L'exécutif européen en est bien conscient : développer le véhicule électrique à grande échelle implique une forte croissance de la demande de batteries en Europe. "Les batteries sont au cœur de cette nouvelle révolution industrielle et sont un élément clé de la transition vers la mobilité propre", constate la Commission européenne qui qualifie de "stratégiques" leur développement et leur production. Pour autant, l'Europe a déjà accumulé du retard par rapport à l'Asie et, dans une moindre mesure, les Etats-Unis. Le marché est actuellement dominé par les Chinois Build Your Dreams (BYD) et Contemporary Amperex Technology Co Ltd (CATL), les Coréens LG and Samsung et les Japonais Panasonic and NEC. Outre-Atlantique, Tesla a une bonne longueur d'avance.
Concentrer les efforts sur la prochaine génération
La Commission estime aussi que l'Europe dispose d'atouts pour rattraper son retard en matière de batteries, puisque la politique de l'Union européenne en matière de mobilité propre apporte de la "prédictibilité" au marché.
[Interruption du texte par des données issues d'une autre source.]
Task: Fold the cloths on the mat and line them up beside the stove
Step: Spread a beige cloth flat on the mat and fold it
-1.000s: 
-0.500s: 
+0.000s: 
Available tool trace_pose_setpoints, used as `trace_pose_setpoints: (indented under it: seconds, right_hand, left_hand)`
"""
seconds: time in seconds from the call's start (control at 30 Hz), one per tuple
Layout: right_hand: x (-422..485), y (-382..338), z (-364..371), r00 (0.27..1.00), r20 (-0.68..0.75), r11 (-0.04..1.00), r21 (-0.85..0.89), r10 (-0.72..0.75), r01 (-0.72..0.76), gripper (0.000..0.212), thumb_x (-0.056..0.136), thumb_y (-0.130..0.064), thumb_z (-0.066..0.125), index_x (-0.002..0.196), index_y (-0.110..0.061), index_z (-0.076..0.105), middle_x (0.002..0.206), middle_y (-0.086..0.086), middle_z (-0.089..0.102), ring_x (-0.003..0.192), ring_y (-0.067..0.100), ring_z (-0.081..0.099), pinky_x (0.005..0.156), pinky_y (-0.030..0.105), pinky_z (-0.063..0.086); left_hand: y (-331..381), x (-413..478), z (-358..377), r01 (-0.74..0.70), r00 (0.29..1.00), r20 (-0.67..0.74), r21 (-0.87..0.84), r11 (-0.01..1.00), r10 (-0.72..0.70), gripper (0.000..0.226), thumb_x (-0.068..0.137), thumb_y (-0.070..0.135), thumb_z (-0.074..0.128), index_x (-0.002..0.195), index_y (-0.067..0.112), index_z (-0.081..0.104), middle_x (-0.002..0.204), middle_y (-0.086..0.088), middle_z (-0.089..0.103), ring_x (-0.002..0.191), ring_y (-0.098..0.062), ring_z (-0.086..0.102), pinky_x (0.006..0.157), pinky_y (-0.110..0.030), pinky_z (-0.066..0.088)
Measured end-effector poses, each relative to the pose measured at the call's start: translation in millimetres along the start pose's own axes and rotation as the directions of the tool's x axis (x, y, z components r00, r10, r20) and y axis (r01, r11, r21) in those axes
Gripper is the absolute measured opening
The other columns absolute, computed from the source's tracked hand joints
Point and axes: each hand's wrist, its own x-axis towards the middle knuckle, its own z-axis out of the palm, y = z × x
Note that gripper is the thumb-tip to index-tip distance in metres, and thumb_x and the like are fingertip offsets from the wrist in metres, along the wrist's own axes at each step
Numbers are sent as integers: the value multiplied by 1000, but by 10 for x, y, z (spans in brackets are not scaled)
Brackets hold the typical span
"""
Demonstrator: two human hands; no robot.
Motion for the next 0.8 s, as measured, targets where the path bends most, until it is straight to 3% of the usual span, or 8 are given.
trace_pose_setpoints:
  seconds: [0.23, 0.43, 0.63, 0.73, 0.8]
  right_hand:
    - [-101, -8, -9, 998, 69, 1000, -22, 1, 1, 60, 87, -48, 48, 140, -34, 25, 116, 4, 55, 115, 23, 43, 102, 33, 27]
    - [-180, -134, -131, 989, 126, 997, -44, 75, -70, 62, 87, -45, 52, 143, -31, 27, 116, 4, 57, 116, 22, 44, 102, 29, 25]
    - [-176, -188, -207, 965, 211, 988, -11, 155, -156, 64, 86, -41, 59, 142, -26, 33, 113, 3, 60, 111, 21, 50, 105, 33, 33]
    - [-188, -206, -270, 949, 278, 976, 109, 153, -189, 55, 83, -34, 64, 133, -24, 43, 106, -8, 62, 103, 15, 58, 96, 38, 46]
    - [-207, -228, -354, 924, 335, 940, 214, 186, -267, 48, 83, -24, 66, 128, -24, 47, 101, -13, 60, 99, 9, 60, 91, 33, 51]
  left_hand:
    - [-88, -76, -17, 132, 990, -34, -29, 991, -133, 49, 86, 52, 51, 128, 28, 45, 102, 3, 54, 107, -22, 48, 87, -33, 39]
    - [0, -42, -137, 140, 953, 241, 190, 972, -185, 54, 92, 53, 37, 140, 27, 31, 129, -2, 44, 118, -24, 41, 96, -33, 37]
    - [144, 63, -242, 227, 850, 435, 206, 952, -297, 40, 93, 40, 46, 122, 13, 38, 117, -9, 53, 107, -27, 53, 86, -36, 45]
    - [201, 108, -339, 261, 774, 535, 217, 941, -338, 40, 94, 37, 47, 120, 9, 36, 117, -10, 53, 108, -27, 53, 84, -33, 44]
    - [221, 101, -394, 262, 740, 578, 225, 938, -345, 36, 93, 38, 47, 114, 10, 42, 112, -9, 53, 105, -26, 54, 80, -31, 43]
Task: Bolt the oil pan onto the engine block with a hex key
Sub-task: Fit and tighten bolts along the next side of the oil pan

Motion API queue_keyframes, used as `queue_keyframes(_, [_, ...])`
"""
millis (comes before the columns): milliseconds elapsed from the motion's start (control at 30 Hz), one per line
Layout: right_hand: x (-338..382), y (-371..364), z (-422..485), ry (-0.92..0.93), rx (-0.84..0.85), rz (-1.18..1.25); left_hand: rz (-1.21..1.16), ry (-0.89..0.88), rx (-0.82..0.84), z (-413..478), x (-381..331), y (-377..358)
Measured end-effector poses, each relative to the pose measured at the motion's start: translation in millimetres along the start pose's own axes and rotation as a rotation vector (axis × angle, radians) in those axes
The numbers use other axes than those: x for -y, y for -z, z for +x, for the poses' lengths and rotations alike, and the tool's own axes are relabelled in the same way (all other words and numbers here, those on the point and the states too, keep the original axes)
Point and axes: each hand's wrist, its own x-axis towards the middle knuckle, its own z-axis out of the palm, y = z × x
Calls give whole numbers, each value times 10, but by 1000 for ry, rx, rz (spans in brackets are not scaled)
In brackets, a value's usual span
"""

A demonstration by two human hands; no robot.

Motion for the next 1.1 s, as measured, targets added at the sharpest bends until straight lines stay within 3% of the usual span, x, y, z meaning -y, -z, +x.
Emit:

Elle pense en particulier à sa proposition de révision de la réglementation sur les émissions de CO2 des voitures et à l'avantage accordé aux constructeurs qui dépassent l'objectif de véhicules à émissions faibles (-50 g de C02/km) ou nulle fixé à 15% des ventes en 2025 et à 30% en 2030. Elle pense aussi à sa stratégie de déploiement de bornes de recharge. Elle rappelle enfin les annonces des constructeurs qui veulent proposer de nouveaux modèles de voiture électrique dans les prochaines années.
Mais pour que la production de batteries en Europe change d'échelle au plus vite, les industriels doivent "investir massivement" dans l'ensemble de la chaîne de valeur avant 2025. Bruxelles identifie un enjeu en particulier : il est "crucial" de passer rapidement de la recherche, à la mise à l'essai, puis à la fabrication de batteries européennes de technologie avancée. La Commission propose donc de miser d'ores et déjà sur les batteries de la prochaine génération, plutôt que de tenter de rattraper le retard pris sur les batteries actuelles.
Une rallonge de 200 millions d'euros
Cette stratégie implique de regrouper les acteurs européens des secteurs nécessaires au transfert des futures technologies des laboratoires aux usines capables de les produire massivement et de façon compétitive sur le territoire européen. "En raison du niveau et de l'urgence de l'investissement nécessaire, cela ne peut pas être fait de manière fragmentée", prévient Bruxelles. Les investissements sont d'autant plus élevés que l'Europe ne peut pas se concentrer sur un projet ou une seule technologie.
Pour lancer l'initiative, l'Union européenne annonce vouloir y consacrer 200 millions d'euros supplémentaires entre 2018 et 2020. Cette somme s'ajoutera aux 150 millions déjà programmés. Par ailleurs, le Fonds européen pour les investissements stratégiques (EFSI) du Plan Junker et certains instruments européens, comme le volet "Projets de démonstration liés à l'énergie" d'InnovFin, proposeront des financements par le biais de la Banque européenne d'investissement. Le EFSI et le Fonds européen de développement régional (Feder) disposent de près de 80 milliards d'euros, rappelle la Commission.
Un premier rendez-vous en février 2018
Mais avant d'allouer des fonds, l'exécutif européen encourage l'union entre les acteurs du secteur. Début octobre, Maros Sefcovic, vice-président de la Commission européenne pour l'Union de l'énergie, a lancé un groupe de travail sur la création de la filière européenne de production de batteries que l'Europe appelle de ses vœux. Une cinquantaine d'entreprises et centres de recherche y ont pris part, parmi lesquels les Français Bolloré, CEA Liten, EDF, PSA, Renault, Saft (la filiale de Total), et Solvay, ainsi que les Allemands BASF, BMW, Daimler, Siemens, ou encore Volkswagen.
L'objectif est de préparer une feuille de route en vue de créer une alliance pour donner forme à l'ambition européenne en matière de batterie. Celle-ci sera présentée à l'occasion des Journées européennes de l'industrie qui se tiendront les 22 et 23 février 2018 à Bruxelles. L'exécutif européen ne compte pas s'impliquer directement, mais plutôt catalyser les ambitions des différents industriels concernés. Ce rôle pourrait aussi être joué par les Etats membres intéressés. Reste que le temps presse et qu'il ne sera pas forcément aisé de faire travailler ensemble des acteurs qui se livrent par ailleurs une redoutable concurrence.